Researcher Farhad Yusef-Zadeh of Northwestern University, who is the principal investigator for Webb’s upcoming observations of Sgr A*, has an idea.
“When you look at black holes much further away, you are looking at a larger region,” he told SYFY WIRE. “Stars in the vicinity of the black hole make it difficult to see small variations in intensity from the black hole. With more distant black holes, the flux of the radiation decreases as the square of the distance.”
Starlight could be obscuring black holes that behave like Sgr A* (above, rendered in the Milky Way at left, and up close at right) but haven’t been caught. There is also the issue of how long a black hole will stay bright and how long it goes dim. As particles accelerate to high energies around the black hole temporarily, or very temporarily in the case of Sgr A*, light emissions intensify. Many other black holes out there will increase and decrease in luminosity over longer periods of time, possibly millions of years. This is why there is so much confusion over how many flaring black holes really exist. Sgr A* is just especially erratic.
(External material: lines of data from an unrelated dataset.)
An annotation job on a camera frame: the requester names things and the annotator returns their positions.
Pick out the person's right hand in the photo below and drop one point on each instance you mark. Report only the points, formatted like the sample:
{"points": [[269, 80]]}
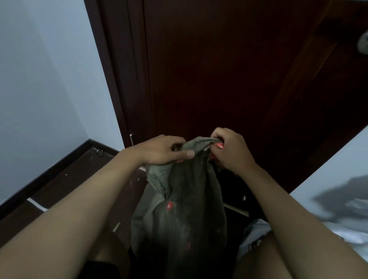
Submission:
{"points": [[233, 151]]}

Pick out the person's left hand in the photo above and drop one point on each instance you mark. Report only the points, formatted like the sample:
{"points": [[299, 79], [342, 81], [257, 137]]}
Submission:
{"points": [[158, 151]]}

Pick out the green woven sack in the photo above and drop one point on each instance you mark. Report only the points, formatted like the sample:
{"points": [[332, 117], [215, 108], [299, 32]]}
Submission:
{"points": [[187, 218]]}

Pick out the white bag with red print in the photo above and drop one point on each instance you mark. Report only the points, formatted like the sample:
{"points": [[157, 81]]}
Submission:
{"points": [[254, 232]]}

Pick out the white plastic bag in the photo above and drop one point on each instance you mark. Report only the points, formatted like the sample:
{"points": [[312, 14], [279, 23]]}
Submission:
{"points": [[358, 207]]}

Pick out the person's right forearm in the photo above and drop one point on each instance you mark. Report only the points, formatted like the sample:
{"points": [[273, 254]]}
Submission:
{"points": [[296, 227]]}

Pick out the person's left forearm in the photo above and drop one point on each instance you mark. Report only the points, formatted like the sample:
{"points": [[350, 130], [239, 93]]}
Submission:
{"points": [[72, 218]]}

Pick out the person's left leg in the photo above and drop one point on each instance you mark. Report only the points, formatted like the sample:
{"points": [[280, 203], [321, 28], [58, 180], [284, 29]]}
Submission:
{"points": [[112, 250]]}

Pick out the person's leg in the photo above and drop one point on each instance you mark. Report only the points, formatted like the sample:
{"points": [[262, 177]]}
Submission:
{"points": [[112, 250], [258, 261]]}

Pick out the person's right leg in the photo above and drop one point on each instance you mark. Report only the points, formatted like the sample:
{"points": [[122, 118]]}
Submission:
{"points": [[258, 261]]}

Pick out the silver door hinge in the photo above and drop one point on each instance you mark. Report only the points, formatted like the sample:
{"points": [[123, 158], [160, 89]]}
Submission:
{"points": [[131, 140]]}

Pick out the metal floor door stopper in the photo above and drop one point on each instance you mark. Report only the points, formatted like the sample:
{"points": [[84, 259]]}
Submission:
{"points": [[99, 151]]}

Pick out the dark brown wooden door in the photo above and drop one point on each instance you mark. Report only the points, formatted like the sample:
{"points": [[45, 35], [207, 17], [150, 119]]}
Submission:
{"points": [[118, 63]]}

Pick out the dark baseboard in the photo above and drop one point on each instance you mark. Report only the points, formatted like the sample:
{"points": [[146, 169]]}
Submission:
{"points": [[43, 181]]}

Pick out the white floor strip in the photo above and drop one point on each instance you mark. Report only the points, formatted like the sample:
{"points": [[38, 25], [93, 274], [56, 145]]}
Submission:
{"points": [[37, 204]]}

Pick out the black shorts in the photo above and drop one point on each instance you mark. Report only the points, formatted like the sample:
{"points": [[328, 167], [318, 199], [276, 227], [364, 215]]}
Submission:
{"points": [[100, 270]]}

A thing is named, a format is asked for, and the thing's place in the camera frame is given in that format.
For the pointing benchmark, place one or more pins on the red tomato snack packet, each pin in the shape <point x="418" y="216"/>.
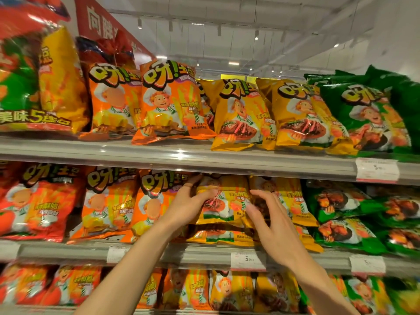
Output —
<point x="42" y="206"/>

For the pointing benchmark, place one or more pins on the white price tag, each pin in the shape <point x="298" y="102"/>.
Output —
<point x="116" y="255"/>
<point x="247" y="261"/>
<point x="9" y="251"/>
<point x="367" y="265"/>
<point x="377" y="170"/>

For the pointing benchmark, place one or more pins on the red tomato chip bags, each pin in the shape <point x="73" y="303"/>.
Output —
<point x="29" y="285"/>

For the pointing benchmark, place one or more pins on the person's right hand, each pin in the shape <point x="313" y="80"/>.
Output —
<point x="282" y="239"/>

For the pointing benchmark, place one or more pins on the shelf row of bags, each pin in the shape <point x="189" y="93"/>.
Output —
<point x="364" y="291"/>
<point x="370" y="118"/>

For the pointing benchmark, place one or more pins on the person's left forearm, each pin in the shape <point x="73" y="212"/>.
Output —
<point x="128" y="278"/>

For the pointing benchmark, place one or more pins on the yellow steak chip bags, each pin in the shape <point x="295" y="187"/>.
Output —
<point x="288" y="200"/>

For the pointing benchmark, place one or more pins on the red hanging sign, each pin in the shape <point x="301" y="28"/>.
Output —
<point x="98" y="19"/>

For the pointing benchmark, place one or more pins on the person's left hand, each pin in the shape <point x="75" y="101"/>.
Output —
<point x="183" y="209"/>

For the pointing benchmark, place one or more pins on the large red multipack snack bag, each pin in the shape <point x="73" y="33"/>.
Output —
<point x="111" y="45"/>
<point x="59" y="78"/>

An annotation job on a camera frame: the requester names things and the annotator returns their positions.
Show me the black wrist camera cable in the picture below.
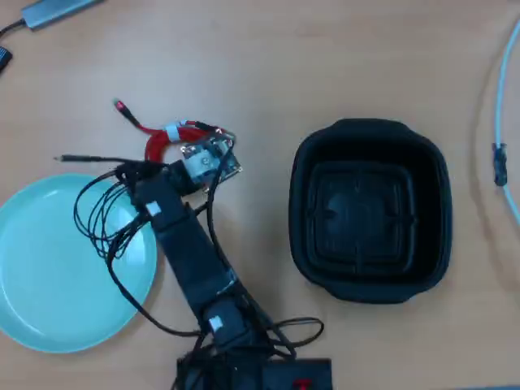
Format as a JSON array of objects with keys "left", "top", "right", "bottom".
[{"left": 205, "top": 174, "right": 326, "bottom": 361}]

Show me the green round bowl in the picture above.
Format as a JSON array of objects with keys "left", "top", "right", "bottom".
[{"left": 0, "top": 173, "right": 158, "bottom": 353}]

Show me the black hub cable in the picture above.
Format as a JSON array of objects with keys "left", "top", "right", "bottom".
[{"left": 0, "top": 18, "right": 28, "bottom": 40}]

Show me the grey USB hub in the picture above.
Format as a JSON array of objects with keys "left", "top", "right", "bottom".
[{"left": 20, "top": 0, "right": 106, "bottom": 32}]

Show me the black cable clip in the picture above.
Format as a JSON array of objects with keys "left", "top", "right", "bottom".
[{"left": 492, "top": 141, "right": 509, "bottom": 187}]

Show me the bare circuit board wrist camera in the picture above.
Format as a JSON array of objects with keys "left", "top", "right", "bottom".
[{"left": 180, "top": 136, "right": 245, "bottom": 192}]

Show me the white round cable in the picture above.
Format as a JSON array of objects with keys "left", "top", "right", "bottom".
[{"left": 493, "top": 15, "right": 520, "bottom": 227}]

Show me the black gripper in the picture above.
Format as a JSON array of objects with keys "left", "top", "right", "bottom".
[{"left": 164, "top": 159, "right": 196, "bottom": 198}]

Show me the red charging cable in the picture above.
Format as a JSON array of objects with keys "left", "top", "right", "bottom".
[{"left": 112, "top": 97, "right": 236, "bottom": 163}]

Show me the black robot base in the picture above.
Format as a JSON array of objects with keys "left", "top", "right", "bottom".
[{"left": 176, "top": 357, "right": 334, "bottom": 390}]

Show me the black charging cable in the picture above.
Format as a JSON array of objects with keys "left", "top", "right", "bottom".
[{"left": 52, "top": 153, "right": 170, "bottom": 184}]

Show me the black square bowl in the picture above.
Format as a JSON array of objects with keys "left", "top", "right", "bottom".
[{"left": 288, "top": 117, "right": 453, "bottom": 305}]

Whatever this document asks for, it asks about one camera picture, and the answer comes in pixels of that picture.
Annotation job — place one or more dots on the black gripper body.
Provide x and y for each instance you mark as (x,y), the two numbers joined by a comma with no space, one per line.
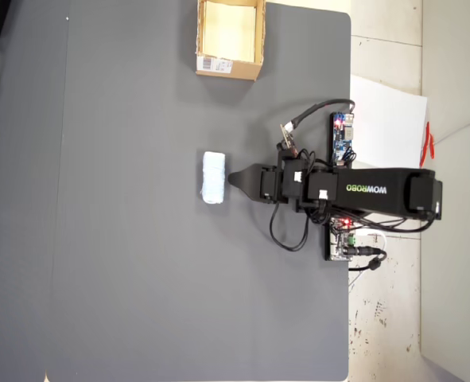
(282,183)

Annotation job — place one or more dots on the white green controller board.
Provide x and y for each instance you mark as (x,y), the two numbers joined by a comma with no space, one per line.
(338,244)

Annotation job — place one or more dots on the light blue block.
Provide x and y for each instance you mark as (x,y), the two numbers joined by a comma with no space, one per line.
(213,177)

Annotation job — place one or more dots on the grey table mat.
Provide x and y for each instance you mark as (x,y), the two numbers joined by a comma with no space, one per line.
(139,238)

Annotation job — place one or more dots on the blue circuit board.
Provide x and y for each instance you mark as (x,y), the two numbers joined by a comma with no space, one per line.
(340,139)

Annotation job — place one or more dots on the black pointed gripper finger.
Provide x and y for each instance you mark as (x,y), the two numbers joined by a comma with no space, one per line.
(246,181)

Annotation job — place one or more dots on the small wrist camera board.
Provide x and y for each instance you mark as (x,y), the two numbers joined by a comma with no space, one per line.
(288,139)

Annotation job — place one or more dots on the open cardboard box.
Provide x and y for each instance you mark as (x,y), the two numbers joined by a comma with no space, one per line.
(234,67)

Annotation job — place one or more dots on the white paper sheet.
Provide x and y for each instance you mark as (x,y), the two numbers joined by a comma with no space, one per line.
(385,127)

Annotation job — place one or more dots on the black WOWROBO robot arm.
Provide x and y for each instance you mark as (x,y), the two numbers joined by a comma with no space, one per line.
(377,191)

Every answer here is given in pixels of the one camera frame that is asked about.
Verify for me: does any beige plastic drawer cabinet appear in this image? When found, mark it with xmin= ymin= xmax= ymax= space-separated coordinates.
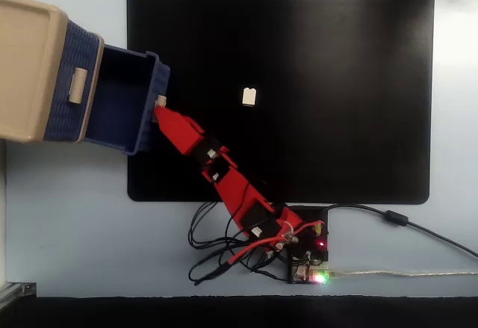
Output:
xmin=0 ymin=0 xmax=105 ymax=144

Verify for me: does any red wire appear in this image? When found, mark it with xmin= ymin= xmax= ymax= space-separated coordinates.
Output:
xmin=227 ymin=221 xmax=325 ymax=265

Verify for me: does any white toy brick block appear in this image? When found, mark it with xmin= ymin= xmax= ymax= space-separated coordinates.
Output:
xmin=241 ymin=87 xmax=258 ymax=108

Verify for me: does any small controller circuit board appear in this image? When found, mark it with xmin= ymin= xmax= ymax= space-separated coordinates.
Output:
xmin=291 ymin=264 xmax=330 ymax=284

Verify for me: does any blue drawer green-banded handle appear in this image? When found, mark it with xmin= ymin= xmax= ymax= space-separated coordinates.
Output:
xmin=84 ymin=43 xmax=172 ymax=156

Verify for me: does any aluminium frame post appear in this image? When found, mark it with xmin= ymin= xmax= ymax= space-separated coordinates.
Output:
xmin=0 ymin=282 xmax=37 ymax=306

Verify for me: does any silver USB cable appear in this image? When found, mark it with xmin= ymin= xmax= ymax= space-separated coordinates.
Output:
xmin=326 ymin=269 xmax=478 ymax=279

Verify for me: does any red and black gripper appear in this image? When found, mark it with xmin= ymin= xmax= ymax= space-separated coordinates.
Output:
xmin=153 ymin=105 xmax=230 ymax=169

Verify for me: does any black power cable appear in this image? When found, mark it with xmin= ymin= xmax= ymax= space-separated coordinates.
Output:
xmin=320 ymin=203 xmax=478 ymax=259

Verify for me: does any black backdrop cloth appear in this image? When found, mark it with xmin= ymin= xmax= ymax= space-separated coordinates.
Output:
xmin=0 ymin=296 xmax=478 ymax=328

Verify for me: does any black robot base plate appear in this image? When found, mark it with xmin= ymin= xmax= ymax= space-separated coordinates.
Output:
xmin=286 ymin=205 xmax=329 ymax=285

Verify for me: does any blue woven drawer plain handle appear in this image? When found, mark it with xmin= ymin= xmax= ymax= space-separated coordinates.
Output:
xmin=43 ymin=19 xmax=102 ymax=143

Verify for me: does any black table mat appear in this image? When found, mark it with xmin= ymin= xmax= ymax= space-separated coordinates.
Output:
xmin=125 ymin=0 xmax=435 ymax=205

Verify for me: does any black servo wire bundle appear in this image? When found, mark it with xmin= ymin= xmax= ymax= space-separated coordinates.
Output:
xmin=187 ymin=200 xmax=296 ymax=286

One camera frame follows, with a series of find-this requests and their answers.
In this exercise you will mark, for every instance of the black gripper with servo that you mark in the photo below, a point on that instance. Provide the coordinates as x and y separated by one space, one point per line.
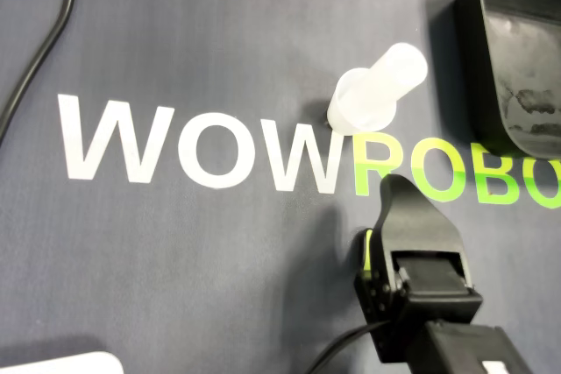
434 286

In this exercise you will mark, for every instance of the white desk lamp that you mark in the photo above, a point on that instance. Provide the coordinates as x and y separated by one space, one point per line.
66 363

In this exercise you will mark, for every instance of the grey metal tray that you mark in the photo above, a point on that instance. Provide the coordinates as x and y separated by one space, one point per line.
517 41

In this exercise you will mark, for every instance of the wide white plastic cup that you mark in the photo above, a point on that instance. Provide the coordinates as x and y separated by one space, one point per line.
346 111

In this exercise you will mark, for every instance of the dark grey WOWROBO mat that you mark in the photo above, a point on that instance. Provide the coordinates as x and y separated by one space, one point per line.
175 260

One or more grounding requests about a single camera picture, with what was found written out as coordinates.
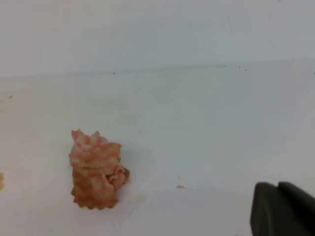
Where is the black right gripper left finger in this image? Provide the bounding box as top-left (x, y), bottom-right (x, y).
top-left (250, 182), bottom-right (293, 236)

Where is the pink striped stained rag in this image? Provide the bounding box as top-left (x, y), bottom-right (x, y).
top-left (68, 129), bottom-right (130, 210)

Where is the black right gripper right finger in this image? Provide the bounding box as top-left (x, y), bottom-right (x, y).
top-left (278, 181), bottom-right (315, 236)

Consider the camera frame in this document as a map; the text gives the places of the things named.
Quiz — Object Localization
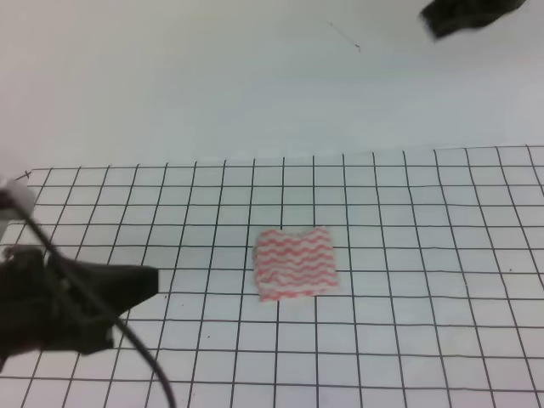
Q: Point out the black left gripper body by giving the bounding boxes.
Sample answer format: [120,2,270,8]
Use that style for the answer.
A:
[1,246,114,366]

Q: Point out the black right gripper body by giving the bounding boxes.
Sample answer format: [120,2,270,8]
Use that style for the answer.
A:
[420,0,525,39]

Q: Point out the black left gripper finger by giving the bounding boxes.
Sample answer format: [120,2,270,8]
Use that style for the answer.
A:
[47,257,159,317]

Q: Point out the pink wavy striped towel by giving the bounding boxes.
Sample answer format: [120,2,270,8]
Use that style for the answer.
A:
[252,226,339,303]

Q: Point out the white grid tablecloth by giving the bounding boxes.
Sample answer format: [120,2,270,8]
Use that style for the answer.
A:
[22,146,543,407]

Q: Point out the black left camera cable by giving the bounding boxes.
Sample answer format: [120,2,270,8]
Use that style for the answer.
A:
[0,190,178,408]

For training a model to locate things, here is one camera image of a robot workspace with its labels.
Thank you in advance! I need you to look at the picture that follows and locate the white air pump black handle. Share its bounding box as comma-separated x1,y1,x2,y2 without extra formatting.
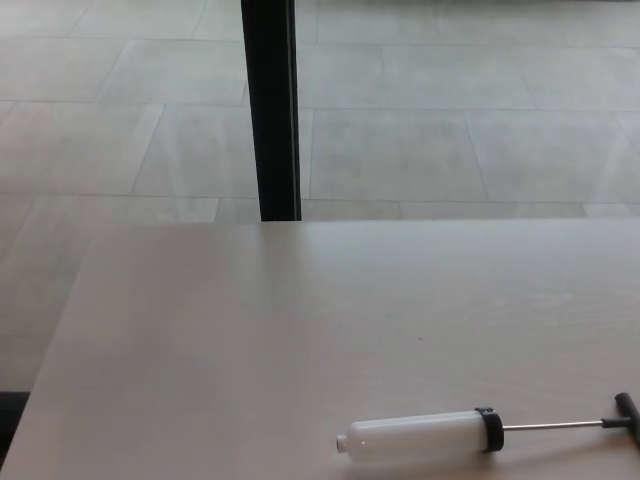
335,392,640,467

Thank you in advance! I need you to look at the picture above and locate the black vertical post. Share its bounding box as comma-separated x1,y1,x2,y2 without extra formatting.
240,0,303,222

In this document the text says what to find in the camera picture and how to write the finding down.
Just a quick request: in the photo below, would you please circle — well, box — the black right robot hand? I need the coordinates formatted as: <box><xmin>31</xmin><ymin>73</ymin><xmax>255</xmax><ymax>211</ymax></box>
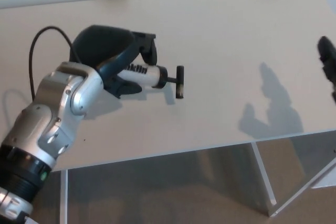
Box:
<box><xmin>317</xmin><ymin>35</ymin><xmax>336</xmax><ymax>104</ymax></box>

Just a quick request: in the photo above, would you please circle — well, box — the white metal desk leg frame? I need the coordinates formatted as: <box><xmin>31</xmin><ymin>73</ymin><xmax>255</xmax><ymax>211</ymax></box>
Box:
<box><xmin>59</xmin><ymin>169</ymin><xmax>69</xmax><ymax>224</ymax></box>
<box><xmin>250</xmin><ymin>129</ymin><xmax>336</xmax><ymax>219</ymax></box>

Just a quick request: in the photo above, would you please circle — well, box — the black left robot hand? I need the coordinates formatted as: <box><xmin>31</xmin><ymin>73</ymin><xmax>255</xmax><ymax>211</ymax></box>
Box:
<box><xmin>69</xmin><ymin>24</ymin><xmax>159</xmax><ymax>100</ymax></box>

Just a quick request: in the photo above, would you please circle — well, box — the white Franklin hand air pump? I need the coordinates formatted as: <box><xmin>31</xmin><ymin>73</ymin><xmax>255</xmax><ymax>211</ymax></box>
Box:
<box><xmin>119</xmin><ymin>63</ymin><xmax>185</xmax><ymax>101</ymax></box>

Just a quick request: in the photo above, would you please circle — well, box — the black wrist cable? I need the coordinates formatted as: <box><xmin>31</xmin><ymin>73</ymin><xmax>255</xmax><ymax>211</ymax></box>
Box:
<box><xmin>28</xmin><ymin>25</ymin><xmax>80</xmax><ymax>99</ymax></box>

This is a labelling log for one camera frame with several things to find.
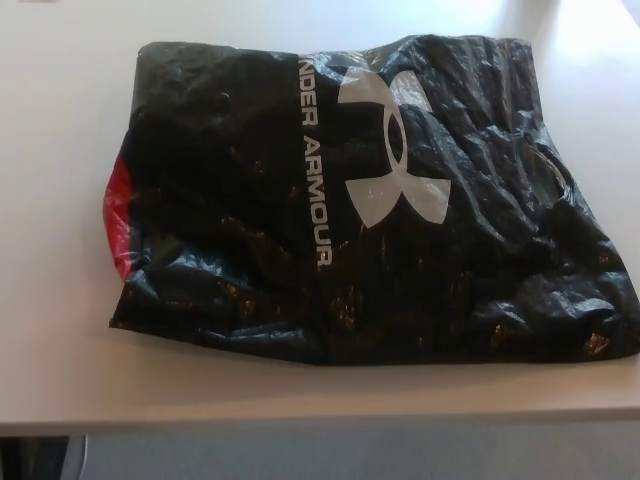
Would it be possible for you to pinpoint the black plastic Under Armour bag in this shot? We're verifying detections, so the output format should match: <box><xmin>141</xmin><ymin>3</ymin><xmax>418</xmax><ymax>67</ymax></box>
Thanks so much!
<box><xmin>102</xmin><ymin>33</ymin><xmax>640</xmax><ymax>377</ymax></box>

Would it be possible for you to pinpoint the dark furniture piece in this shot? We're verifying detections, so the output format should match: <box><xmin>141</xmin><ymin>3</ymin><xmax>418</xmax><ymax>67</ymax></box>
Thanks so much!
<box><xmin>0</xmin><ymin>448</ymin><xmax>70</xmax><ymax>480</ymax></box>

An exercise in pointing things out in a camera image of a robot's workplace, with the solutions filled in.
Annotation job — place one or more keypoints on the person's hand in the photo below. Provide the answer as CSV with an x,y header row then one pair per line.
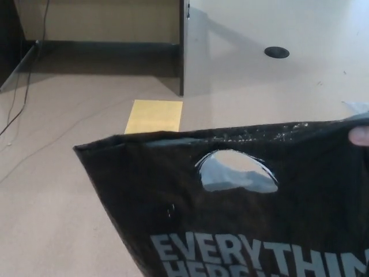
x,y
360,135

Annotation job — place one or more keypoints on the pale blue plastic sheet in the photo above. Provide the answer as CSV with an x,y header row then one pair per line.
x,y
359,106

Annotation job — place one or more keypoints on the yellow rectangular floor mat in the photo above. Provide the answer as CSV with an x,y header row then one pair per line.
x,y
154,116

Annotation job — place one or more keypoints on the black round floor disc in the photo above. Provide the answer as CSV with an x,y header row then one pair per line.
x,y
276,52

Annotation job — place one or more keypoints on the black plastic bag grey print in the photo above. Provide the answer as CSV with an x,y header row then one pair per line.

When Webb joins forces with EHT, it will bring with it the power to capture data in two infrared wavelengths, not only at the same time but over extended periods of time. Its position beyond the Moon also saves it from the light pollution that plagues observations closer to Earth. While we shouldn’t expect another viral image right away (if at all), Webb will be able to watch Sgr A* flaring over and over again, beaming back data that can be used by scientists to determine what the unknown force behind the flares actually is. It might have something to do with magnetism.
“The mechanism driving the flares is not clear, but it could be the reconnection of magnetic fields within the accretion disk of the black hole producing the flares,” said Zadeh.
Which telescope sees what is going to depend on the amount of flaring. Minimal flares could be observed by EHT alone, but a barrage of flares is going to need both EHT and Webb, since Webb can remove other emissions that interrupt the view and then put together an image from what EHT saw. Could that end up breaking Twitter? Possibly. It depends if the telescopes can capture the right image at the right time. Somewhere in the many images they will send the research team over the course of their observations, there might be an explanation for all the flaring.
Zadeh is eager to find out what the flares can tell us both about the black hole at the center of our galaxy and those hiding in galaxies millions and billions of light years away.
“I think it is important to know if flares are telling us about material flowing out like an outflow from the black hole or accreting onto it,” he said. “This may have implications in our understanding of more distant black holes which vary but at a longer timescale.”